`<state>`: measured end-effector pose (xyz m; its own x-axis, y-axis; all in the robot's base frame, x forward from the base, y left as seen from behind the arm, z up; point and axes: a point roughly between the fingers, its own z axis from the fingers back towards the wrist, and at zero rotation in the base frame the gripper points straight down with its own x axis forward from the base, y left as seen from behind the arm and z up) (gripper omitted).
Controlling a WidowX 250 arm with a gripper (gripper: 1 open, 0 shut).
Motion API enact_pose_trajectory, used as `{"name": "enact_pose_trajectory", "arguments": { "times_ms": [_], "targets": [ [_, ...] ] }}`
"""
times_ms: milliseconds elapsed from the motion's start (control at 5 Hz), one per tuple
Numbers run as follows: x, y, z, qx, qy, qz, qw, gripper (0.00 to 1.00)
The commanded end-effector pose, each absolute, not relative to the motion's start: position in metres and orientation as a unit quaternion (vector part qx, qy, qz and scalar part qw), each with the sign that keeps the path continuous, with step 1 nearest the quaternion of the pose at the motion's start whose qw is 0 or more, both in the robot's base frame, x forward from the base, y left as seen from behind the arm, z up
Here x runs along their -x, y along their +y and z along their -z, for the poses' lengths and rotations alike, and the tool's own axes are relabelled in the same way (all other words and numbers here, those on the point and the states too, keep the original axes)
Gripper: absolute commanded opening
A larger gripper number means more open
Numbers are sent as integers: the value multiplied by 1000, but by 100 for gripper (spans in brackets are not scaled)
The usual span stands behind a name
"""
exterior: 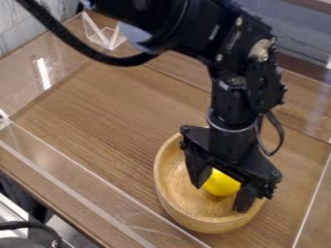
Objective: Remove the lemon from inside the brown bowl and put it on the table
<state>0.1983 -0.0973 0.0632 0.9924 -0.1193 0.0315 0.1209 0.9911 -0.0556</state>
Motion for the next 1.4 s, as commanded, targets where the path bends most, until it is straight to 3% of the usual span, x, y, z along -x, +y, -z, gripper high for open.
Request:
{"name": "enact_pose_trajectory", "arguments": {
  "times_ms": [0,1200],
  "targets": [
    [-200,-102,-66,38,-30,67,997,100],
    [-197,-96,-56,24,-34,65,997,100]
  ]
}}
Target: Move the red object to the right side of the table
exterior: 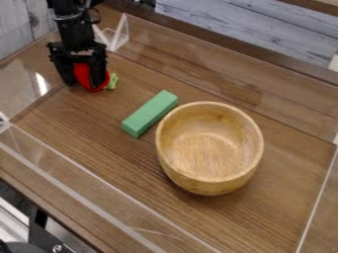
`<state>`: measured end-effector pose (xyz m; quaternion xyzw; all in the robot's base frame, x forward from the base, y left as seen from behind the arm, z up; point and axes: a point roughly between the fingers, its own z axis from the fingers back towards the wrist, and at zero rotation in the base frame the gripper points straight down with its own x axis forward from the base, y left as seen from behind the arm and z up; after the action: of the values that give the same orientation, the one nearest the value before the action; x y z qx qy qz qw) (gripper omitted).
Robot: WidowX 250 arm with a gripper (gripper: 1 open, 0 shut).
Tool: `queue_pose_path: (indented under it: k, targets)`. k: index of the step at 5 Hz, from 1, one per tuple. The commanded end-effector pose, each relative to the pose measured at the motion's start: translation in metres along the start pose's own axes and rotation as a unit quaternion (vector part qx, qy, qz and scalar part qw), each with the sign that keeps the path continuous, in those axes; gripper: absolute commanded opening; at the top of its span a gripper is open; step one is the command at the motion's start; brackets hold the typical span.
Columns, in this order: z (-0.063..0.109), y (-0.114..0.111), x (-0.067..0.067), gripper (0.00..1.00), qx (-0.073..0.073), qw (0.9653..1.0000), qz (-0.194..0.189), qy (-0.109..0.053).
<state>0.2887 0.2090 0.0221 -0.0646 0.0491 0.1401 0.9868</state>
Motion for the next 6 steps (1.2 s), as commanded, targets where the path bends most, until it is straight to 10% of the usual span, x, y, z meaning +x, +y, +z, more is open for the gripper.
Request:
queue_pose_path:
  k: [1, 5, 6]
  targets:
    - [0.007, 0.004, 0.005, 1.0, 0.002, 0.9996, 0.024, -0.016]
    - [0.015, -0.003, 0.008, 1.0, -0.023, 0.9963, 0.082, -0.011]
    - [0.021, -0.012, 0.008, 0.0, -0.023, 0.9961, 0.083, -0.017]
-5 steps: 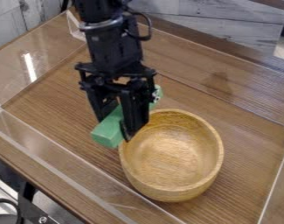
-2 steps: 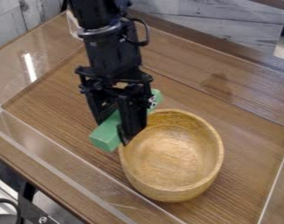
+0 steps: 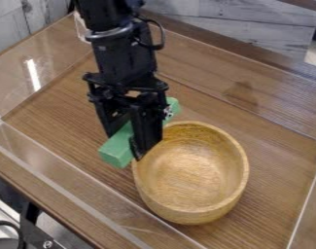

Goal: Remove the green block from inside the brown bowl and put it on the table

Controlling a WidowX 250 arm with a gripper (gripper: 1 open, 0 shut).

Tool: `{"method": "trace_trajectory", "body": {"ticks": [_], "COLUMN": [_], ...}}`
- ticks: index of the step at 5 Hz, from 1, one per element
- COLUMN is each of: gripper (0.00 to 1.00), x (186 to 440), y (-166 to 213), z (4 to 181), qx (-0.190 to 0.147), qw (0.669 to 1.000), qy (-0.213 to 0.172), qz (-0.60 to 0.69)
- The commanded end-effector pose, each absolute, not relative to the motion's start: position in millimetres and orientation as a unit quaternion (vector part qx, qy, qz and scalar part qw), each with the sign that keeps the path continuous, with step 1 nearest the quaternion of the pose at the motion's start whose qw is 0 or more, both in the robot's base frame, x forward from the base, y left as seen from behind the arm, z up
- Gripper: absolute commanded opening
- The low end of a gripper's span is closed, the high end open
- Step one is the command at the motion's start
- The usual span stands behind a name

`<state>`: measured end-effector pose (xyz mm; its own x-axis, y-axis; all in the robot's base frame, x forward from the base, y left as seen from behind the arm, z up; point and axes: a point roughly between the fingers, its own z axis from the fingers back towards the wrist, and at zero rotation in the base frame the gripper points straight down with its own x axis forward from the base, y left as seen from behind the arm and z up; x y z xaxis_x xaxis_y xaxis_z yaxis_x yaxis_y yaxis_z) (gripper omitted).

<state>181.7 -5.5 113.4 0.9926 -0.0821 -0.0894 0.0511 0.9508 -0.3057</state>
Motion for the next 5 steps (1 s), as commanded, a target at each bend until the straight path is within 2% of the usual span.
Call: {"method": "trace_trajectory", "body": {"ticks": [1, 5], "gripper": [0.00, 0.00], "x": [185.0, 184.8], "y": [-1.6, 1.7], "z": [120.3, 121.5], "qx": [-0.151, -0.155], "qw": [0.987, 0.987], "qy": [0.029, 0.021], "qz": [-0.037, -0.035]}}
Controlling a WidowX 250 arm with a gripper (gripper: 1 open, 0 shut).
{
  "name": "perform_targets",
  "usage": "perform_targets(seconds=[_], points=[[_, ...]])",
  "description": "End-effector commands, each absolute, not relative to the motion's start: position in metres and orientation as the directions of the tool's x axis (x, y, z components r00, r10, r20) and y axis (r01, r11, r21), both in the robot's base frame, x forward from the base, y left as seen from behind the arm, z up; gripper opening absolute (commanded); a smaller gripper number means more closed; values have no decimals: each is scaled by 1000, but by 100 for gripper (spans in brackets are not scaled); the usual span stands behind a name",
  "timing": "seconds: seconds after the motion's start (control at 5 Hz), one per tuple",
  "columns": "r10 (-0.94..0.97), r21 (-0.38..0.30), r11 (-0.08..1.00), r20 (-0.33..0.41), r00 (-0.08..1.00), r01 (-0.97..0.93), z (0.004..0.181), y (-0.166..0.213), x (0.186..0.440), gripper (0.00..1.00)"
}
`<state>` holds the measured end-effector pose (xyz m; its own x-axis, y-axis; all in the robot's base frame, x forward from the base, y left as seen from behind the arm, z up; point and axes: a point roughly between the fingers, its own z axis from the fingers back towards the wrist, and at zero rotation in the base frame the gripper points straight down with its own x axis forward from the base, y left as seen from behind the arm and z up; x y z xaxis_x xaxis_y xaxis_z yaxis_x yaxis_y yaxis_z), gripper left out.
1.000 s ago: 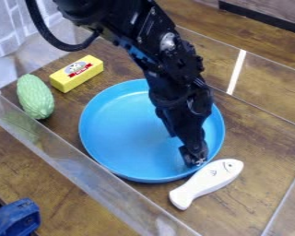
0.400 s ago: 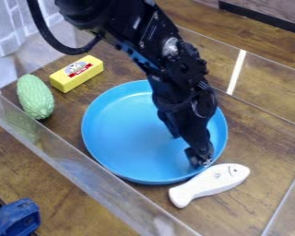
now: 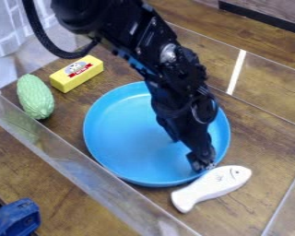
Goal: Put the white object in the blue tray
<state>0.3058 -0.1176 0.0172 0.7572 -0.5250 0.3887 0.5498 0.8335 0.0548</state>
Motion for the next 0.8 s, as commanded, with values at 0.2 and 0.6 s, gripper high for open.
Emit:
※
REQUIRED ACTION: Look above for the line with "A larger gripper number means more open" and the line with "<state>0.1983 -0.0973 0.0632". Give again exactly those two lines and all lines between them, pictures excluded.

RESPONSE AREA:
A larger gripper number means more open
Numbers are sent as integers: the value multiplied by 1000, but by 100 for gripper (spans in brackets are not scaled)
The usual span stands behind a name
"""
exterior: 
Objective: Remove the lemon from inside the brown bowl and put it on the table
<state>0.1983 -0.0973 0.0632 0.9924 -0.1193 0.0315 0.1209 0.9911 -0.0556</state>

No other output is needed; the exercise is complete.